Work item
An unaltered copy of every line below is the expected output.

Given information
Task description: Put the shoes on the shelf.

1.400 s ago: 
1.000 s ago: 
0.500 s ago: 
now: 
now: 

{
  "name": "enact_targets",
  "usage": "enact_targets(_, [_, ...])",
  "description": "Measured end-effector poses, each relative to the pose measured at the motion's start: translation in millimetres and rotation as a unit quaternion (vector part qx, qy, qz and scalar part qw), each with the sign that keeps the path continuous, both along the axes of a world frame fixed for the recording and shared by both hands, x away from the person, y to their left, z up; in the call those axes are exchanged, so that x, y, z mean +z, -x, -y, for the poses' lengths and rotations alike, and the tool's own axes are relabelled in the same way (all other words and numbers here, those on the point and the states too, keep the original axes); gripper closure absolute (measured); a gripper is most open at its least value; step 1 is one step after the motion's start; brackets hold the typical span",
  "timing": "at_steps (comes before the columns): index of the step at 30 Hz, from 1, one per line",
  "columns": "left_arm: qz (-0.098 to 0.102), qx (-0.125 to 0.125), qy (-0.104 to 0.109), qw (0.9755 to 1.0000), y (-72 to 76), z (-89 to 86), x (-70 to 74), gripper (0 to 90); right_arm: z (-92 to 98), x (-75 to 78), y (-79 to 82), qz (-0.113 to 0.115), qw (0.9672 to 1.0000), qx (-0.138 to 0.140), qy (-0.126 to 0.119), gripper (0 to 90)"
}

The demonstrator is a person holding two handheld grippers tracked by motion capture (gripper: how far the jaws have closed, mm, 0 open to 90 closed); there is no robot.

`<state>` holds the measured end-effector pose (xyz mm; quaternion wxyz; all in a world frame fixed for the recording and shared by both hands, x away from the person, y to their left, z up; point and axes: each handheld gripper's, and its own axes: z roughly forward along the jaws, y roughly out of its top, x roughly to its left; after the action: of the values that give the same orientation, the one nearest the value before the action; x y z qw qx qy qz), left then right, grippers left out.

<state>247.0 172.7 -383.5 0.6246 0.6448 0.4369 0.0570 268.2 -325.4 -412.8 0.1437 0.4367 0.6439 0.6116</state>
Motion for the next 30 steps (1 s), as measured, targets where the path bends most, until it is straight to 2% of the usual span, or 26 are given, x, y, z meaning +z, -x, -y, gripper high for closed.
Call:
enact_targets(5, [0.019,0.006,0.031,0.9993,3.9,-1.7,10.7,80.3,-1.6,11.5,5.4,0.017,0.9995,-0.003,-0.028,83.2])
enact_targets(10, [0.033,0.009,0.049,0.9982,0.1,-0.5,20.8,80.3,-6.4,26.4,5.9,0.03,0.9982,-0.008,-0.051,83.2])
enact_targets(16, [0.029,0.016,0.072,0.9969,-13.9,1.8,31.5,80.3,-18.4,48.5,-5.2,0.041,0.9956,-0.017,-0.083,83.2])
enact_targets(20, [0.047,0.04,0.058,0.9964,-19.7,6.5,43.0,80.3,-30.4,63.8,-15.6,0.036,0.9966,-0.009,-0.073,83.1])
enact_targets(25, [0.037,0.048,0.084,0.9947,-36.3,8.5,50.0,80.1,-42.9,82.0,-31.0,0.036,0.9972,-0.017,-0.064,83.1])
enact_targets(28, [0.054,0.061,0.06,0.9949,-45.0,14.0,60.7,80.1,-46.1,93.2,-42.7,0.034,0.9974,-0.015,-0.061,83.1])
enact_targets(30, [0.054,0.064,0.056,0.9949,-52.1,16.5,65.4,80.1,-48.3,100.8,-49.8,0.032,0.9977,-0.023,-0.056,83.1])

Expected answer
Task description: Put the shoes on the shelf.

1.400 s ago: 
1.000 s ago: 
0.500 s ago: 
now: 
now: 

{
  "name": "enact_targets",
  "usage": "enact_targets(_, [_, ...])",
  "description": "Measured end-effector poses, each relative to the pose measured at the motion's start: translation in millimetres and rotation as a unit quaternion (vector part qx, qy, qz and scalar part qw), each with the sign that keeps the path continuous, both along the axes of a world frame fixed for the recording and shared by both hands, x away from the person, y to their left, z up; in the call those axes are exchanged, so that x, y, z mean +z, -x, -y, for the poses' lengths and rotations alike, and the tool's own axes are relabelled in the same way (all other words and numbers here, those on the point and the states too, keep the original axes); gripper closure absolute (measured); a gripper is most open at its least value; step 1 is one step after the motion's start; brackets hold the typical span",
  "timing": "at_steps (comes before the columns): index of the step at 30 Hz, from 1, one per line",
  "columns": "left_arm: qz (-0.098 to 0.102), qx (-0.125 to 0.125), qy (-0.104 to 0.109), qw (0.9755 to 1.0000), y (-72 to 76), z (-89 to 86), x (-70 to 74), gripper (0 to 90); right_arm: z (-92 to 98), x (-75 to 78), y (-79 to 82), qz (-0.113 to 0.115), qw (0.9672 to 1.0000), qx (-0.138 to 0.140), qy (-0.126 to 0.119), gripper (0 to 90)"
}

The demonstrator is a person holding two handheld grippers tracked by motion capture (gripper: how far the jaws have closed, mm, 0 open to 90 closed); there is no robot.

`<state>` holds the measured end-effector pose (xyz mm; quaternion wxyz; all in a world frame fixed for the recording and shared by both hands, x away from the person, y to their left, z up; point and axes: each handheld gripper's, and its own axes: z roughly forward along the jaws, y roughly out of its top, x roughly to its left; after the action: of the values that give the same orientation, the one nearest the value before the action; x y z qw qx qy qz), left then right, grippers left out.

<state>247.0 172.7 -383.5 0.6246 0.6448 0.4369 0.0570 268.2 -325.4 -412.8 0.1437 0.4367 0.6439 0.6116</state>
Motion for the next 30 steps (1 s), as measured, targets where the path bends most, until it is straight to 2% of the usual span, or 26 are given, x, y, z meaning +z, -x, -y, gripper high for closed.
Call:
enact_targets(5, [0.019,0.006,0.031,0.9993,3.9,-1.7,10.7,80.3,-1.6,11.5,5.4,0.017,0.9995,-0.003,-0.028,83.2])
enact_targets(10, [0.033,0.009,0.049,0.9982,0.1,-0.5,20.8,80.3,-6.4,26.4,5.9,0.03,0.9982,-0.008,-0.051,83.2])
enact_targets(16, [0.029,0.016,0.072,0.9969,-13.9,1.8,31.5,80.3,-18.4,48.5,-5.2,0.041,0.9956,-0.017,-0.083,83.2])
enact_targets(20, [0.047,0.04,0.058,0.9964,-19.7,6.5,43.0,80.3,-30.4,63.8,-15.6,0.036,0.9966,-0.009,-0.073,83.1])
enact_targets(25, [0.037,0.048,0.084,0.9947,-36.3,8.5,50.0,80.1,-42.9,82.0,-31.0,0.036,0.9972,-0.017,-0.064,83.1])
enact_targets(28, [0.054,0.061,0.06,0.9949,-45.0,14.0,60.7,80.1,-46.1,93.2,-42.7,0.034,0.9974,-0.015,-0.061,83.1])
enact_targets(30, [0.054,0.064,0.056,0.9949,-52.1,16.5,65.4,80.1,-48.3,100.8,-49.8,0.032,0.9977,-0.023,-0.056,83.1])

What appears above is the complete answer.